From 'more' to greed

National Review, Sept 15, 1997 by William F. Buckley, Jr.

What was most interesting about the strike against United Parcel Service was the politics of it. Ever since Mr. John Sweeney took over the reins of the AFL - CIO he has been lusting for a fight that would attract the attention of the public and, above all, of unorganized workers, these accounting for about 85 per cent of the American work force. Memory reminds us that not all that much has changed. When asked what he wanted for his union, Samuel Gompers replied with the quiet but resonant word, "More." Supply-side teaches that more is indeed always possible. That's so because there is an infinity of human appetite, which tosses and turns against the scarcity of human resources. More can always be had, in the sense that general productivity can rise and other products can be devised, and yearned for.
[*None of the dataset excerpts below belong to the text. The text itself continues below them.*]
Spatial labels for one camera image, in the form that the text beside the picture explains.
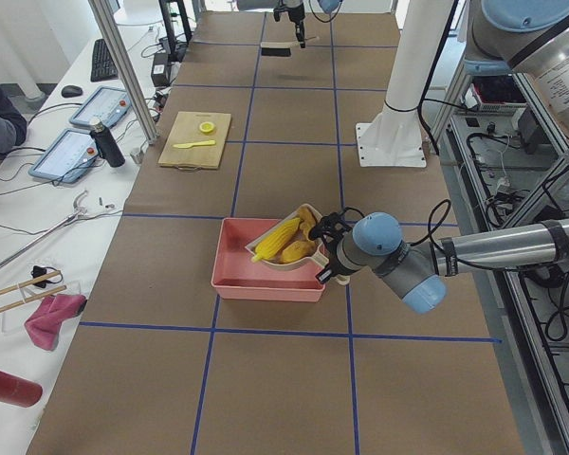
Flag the yellow plastic toy knife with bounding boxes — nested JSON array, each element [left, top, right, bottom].
[[172, 139, 216, 150]]

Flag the white plastic dustpan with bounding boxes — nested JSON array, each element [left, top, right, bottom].
[[245, 203, 327, 271]]

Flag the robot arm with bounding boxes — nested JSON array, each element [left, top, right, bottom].
[[310, 1, 569, 313], [261, 0, 342, 56]]

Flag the pink cloth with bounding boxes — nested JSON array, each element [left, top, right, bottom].
[[24, 294, 87, 351]]

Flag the toy lemon slice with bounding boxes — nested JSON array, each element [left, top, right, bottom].
[[198, 121, 216, 135]]

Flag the white hand brush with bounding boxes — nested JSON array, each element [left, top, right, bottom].
[[260, 36, 320, 57]]

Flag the pink plastic bin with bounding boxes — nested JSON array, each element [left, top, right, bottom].
[[211, 218, 325, 302]]

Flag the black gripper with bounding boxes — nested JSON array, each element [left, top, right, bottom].
[[309, 208, 355, 284], [273, 0, 306, 48]]

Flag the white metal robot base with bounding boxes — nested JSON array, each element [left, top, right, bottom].
[[357, 1, 430, 168]]

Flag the toy ginger root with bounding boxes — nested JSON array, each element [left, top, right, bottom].
[[297, 206, 317, 240]]

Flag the metal reacher grabber tool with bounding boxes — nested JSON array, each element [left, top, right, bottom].
[[0, 189, 124, 282]]

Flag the wooden stick pair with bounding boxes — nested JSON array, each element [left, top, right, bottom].
[[0, 269, 67, 314]]

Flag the wooden cutting board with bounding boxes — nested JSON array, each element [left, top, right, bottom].
[[157, 111, 232, 170]]

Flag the black computer mouse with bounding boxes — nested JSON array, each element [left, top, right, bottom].
[[61, 84, 83, 99]]

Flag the upper teach pendant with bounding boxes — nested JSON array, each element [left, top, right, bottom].
[[69, 86, 130, 129]]

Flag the black keyboard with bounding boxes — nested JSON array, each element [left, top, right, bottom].
[[90, 39, 118, 82]]

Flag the aluminium frame post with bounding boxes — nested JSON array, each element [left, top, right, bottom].
[[88, 0, 158, 145]]

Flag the black water bottle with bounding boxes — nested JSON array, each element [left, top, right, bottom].
[[89, 117, 125, 168]]

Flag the yellow toy corn cob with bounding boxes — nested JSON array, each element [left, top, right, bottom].
[[251, 217, 302, 263]]

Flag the teach pendant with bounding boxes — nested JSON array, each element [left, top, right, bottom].
[[69, 86, 130, 129], [28, 128, 99, 184]]

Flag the toy brown potato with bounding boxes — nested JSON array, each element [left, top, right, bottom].
[[280, 240, 316, 264]]

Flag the black power adapter box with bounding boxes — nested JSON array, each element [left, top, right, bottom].
[[151, 52, 180, 87]]

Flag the lower teach pendant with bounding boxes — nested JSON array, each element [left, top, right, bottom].
[[28, 128, 99, 184]]

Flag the red cylinder bottle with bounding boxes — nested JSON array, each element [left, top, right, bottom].
[[0, 371, 43, 408]]
Whereas Gompers had asked for More, Ron Carey of the Teamsters accepted as his battle cry: "Greed." "An excessive desire to acquire or to possess more than what one needs or deserves," as the American Heritage Dictionary defines it. This definition requires application to real-life stories. The economic model in capitalism is that a living wage must be paid in order for an economy to function. Mr. Carey insisted that part-time workers for United Parcel Service earned "too little to live on," which prompts the question, Why aren't they dead? The specific reply of management's James Kelly was that the average part-time worker for UPS earned more per year than the average American worker -- and so it went on.
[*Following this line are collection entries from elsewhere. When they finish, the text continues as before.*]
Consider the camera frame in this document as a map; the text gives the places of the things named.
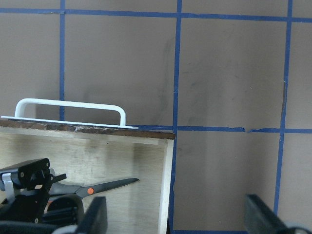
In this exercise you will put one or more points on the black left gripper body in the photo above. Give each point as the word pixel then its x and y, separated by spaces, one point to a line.
pixel 40 213

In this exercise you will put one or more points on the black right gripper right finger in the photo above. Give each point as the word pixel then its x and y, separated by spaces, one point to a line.
pixel 260 219

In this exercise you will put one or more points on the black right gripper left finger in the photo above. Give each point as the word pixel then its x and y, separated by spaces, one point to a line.
pixel 95 220

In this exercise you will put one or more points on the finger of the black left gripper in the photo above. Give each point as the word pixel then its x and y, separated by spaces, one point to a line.
pixel 27 175

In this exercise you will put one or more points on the drawer with white handle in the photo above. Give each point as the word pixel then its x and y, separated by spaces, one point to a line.
pixel 91 153

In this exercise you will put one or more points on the grey orange scissors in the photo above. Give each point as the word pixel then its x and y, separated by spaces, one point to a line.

Those curious about whether the situation calls into question any of the postulates of the capitalist model are in effect asking, If as a result of seasonal activity there is enough work for only 30 weeks, shouldn't the employer hire the worker for 52 weeks anyway, as a matter of social principle? The employer inevitably replies: To assume an extra obligation on that scale has only one meaning, namely inefficiency. Under capitalism, regulation is done by competition, and the cost of inefficiency is diminished capacity to compete. And that means bad news not only for shareholders, but also for workers. Mr. Carey here shot back that since UPS does 80 per cent of the nation's package-delivery business, and had a modest profit of 5 per cent on its gross, it can reasonably convert the part-time worker to full-time without any real danger to the company's pre-eminence.
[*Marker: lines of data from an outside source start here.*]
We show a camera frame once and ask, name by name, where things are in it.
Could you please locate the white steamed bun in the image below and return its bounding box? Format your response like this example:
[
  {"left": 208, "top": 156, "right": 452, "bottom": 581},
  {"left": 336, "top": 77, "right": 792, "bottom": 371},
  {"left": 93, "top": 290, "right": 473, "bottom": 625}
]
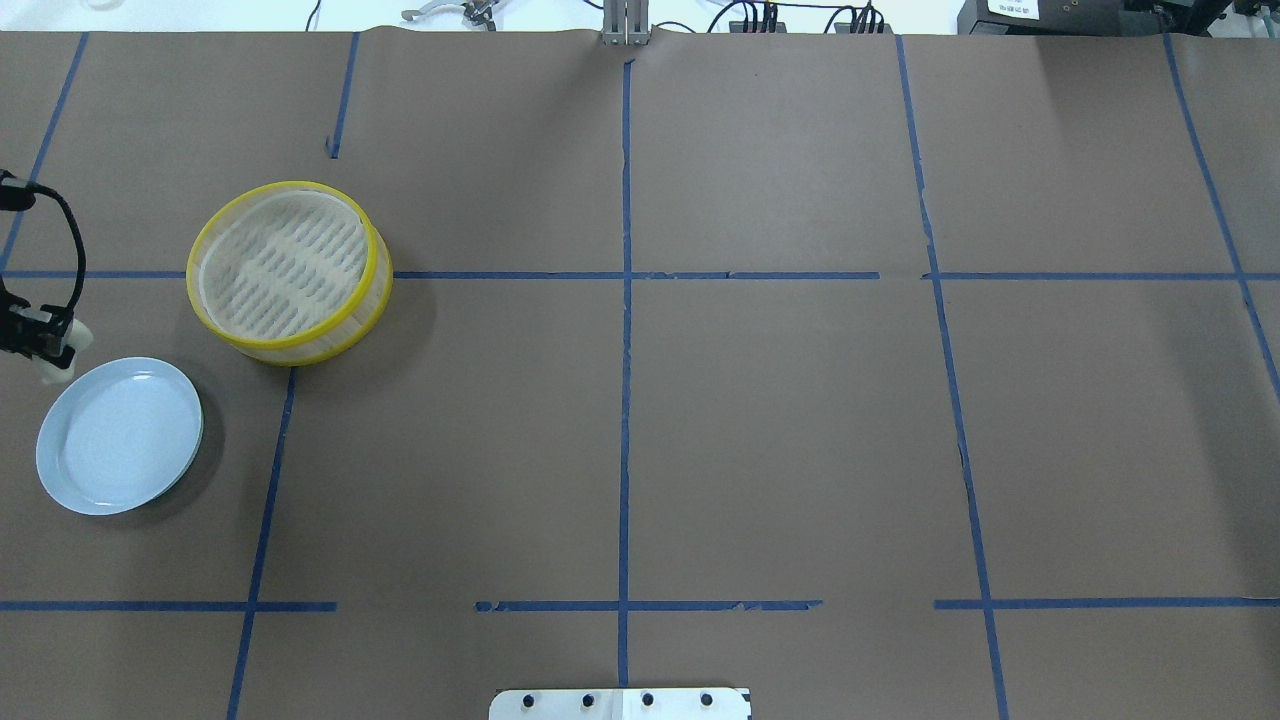
[{"left": 31, "top": 319, "right": 93, "bottom": 386}]

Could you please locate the yellow rimmed steamer basket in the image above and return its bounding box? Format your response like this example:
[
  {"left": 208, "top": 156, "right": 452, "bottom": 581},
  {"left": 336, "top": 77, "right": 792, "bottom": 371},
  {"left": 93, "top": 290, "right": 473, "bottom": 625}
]
[{"left": 186, "top": 181, "right": 394, "bottom": 366}]

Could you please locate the light blue round plate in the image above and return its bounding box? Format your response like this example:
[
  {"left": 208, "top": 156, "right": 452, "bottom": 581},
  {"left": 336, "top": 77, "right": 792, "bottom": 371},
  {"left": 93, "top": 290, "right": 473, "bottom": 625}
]
[{"left": 35, "top": 357, "right": 205, "bottom": 516}]

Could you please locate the black device top right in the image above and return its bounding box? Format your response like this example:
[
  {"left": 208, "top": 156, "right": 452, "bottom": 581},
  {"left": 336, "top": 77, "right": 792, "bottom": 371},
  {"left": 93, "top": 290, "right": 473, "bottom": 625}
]
[{"left": 956, "top": 1, "right": 1233, "bottom": 37}]

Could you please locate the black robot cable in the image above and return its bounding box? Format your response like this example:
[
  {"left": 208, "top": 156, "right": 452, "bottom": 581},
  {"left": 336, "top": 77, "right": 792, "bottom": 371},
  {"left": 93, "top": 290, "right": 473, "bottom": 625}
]
[{"left": 0, "top": 170, "right": 88, "bottom": 322}]

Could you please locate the aluminium frame post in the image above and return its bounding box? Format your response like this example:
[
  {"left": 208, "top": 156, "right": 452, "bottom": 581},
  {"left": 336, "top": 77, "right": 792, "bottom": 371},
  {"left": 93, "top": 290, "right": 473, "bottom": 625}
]
[{"left": 598, "top": 0, "right": 652, "bottom": 47}]

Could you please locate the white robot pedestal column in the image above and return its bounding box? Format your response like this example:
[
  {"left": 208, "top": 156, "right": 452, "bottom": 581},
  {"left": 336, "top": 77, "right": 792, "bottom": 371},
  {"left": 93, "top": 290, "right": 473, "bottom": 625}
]
[{"left": 488, "top": 687, "right": 753, "bottom": 719}]
The settlement is substantially a union victory, though it is seen as that looking through a lens obligingly crafted to illuminate only palpable benefits. Ten thousand part-time workers will go full-time in the next four years. It is useful to focus on this accommodation with the Christmas-season phenomenon in mind. Consider book-selling. Forty per cent of all the books that are sold move across the counter during the four weeks between Thanksgiving and Christmas. Everyone knows that when Christmas comes around, juniors and seniors are brought into service -- in the Post Office, for instance. Some economic accommodation is obviously in order, to meet these steep short-term demands. What does Teamster procrusteanism do about such phenomena? Is it a new labor-union objective to come up with cognate definitions for the five-day week, the eight-hour day? How exactly would it be stated? If you work more than 26 weeks per year, you must be hired for 52 weeks?

That is the general approach, but of course it leaves out the competitive dimension. If the total pay package is to be shared not among 100 workers but among 110, then that pay package has to reduce in size -- or else be augmented by more efficient activity. UPS has done this by "economies of scale." Up to a point (where the marginal cost equals the price of the marginal unit), the larger the business the less the per-unit cost. But UPS is now exposed. Under the new contract, economies become more difficult. Those difficulties will quite reasonably be exploited by UPS's two principal competitors. It will not serve the long-term interests of the Teamsters if there is a trickle of men and women leaving UPS to work for Federal Express, when FedEx is hiring and UPS is stalled.

The economic balance sheet will be seen later. Meanwhile, with unemployment at 5 per cent, the talk will be of Greed. Economic greed. Political greed is okay.